Time and time again, we’re seeing the narrative change in a negative way in the USA regarding the vaping industry. In comparison to Europe and Asia, where e-cigarettes are hugely popular, the United States of America is imposing as much legislation and media coverage as possible to create a negative light around vaping. This now extends to shipping, in particular focusing heavily on the USPS (United States Postal Service).
Since the EVALI outbreak and the bad press JUUL received, with both hyped up by the US media to scandalise the vaping industry, the US government has clamped down on vaping use, in particular among the youth of society. The latest step – the US ban on mail shipments of vaping products to a country of more than 330 million people. What does this landmark passing in congress mean for the people of the USA? How will it affect small vaping businesses based outside of the USA that send products over there? Let’s assess the next steps once this change comes into effect.
The Omnibus Spending Bill Explained
One of Donald Trump’s final significant acts as president towards the end of December 2020 involved his signature, passing a very important law in the USA. A mere 5,500 pages of content heavily related to Coronavirus relief, signed by the 45th President, included a key passage ‘Preventing Online Sales of E-Cigarettes to Children Act’. It’s very carefully worded because although it points out something which is a necessity, it goes much deeper in terms of meaning for the vaping industry. While it’s great that the US is putting a stop to children vaping, it also reduces choice for adult vapers.

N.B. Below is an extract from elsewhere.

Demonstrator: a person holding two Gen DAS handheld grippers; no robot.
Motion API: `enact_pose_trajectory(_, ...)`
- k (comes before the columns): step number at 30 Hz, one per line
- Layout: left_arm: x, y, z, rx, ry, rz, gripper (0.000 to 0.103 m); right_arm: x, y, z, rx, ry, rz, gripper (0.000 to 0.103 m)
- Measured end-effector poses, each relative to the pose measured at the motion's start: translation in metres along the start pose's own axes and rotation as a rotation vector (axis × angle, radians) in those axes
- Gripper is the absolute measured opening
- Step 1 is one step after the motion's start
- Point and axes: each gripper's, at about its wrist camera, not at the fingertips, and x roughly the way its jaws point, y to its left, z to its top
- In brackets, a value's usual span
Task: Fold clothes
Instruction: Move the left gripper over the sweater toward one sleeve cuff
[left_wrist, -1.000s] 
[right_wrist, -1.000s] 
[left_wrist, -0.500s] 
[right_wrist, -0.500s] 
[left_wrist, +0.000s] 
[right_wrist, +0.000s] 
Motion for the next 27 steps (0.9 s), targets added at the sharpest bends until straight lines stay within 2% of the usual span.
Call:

What it essentially creates is a dilemma for the vaping industry in the USA and further afield. When the bill was passed through Congress on the 27th of December, despite opposition to the bill from vaping lead authorities and advocates, it changed everything. From March 2021, the US Postal Service (USPS) will cease all shipments and mailing of vaping products.
What Does the USPS Ban Mean For Vapers?
It’s a huge deal for those using vaping products, as well as business making and distributing them to the United States. With over 600,000 employees, the USPS currently has a huge responsibility to deliver all types of vaping-related products to customers across the USA. It will require paying extra for shipping in all likelihood, ordering for delivery through independent courier companies to make deliveries. Considering some areas are out of delivery zones, and the follow-up announcement of FedEx also not making vaping product delivery, it leaves a massive issue for vapers.
Where will they get their products from? How much extra will it cost? Will new president Joe Biden reverse the decision through congress or support it? These are the kind of questions that will cause serious concern for vapers in the coming months and years ahead. When you factor in many turn to e-cigarettes as a nicotine alternative to smoking, often used as a cessation tool to quit and improve health, many may struggle with the new enforced legislations.
Any businesses wishing to proceed with shipments of nicotine and even non-nicotine vaping products will have to pass strict measures. These set out by the ‘Prevent All Cigarette Trafficking (PACT) Act, itself a part of the Jenkins Act. Penalties include up to a three-year prison sentence for any business that doesn’t follow the strict rules of PACT. This doesn’t just stop with products surrounding the vaping industry. It includes CBD and vaping THC too, which is a blow to the emerging and evolving Cannabidiol (CBD) industry.
How Will USPS Ban Impact Vaping Business
The PACT agreement features a long list of rules. Vaping businesses must adhere to these if they wish to stay successful and at the very least operational. Fines are just the beginning if a vaping business does not follow strict regulations in place. We all know the tobacco business has massively profited during the Coronavirus pandemic, leaving the vaping industry in a predicament. Because the US government continues to impose these rules against vapers using the cessation tool, the ripple effect only increases.
The USPS ban will certainly prove a challenge for consumers too. Where will they go to get their products? Will it involve risking their health during a pandemic to visit a local store for vaping supplies? With delivery limited, it may cause a greater risk short and long term to the US public. For years the USPS have provided a vital service to the vaping community. Now during the challenge of the Covid-19 pandemic, vapers will need to find another way.
During the next few months of 2021, we will all see how the vaping industry deals with this latest blow. As they continue to innovate products and e-liquids, surely they will do the same with distribution processes. The Omnibus Bill is the latest hurdle – one the vaping industry will wish to clear. In terms of ‘next steps’, outsourcing to independent couriers is even more vital now. Using solely services like UPS to meet customer demands appears to be the only way right now. Otherwise, they face losing potential customers. Or run the risk of creating a situation where people, especially the younger generation, will simply revert to smoking.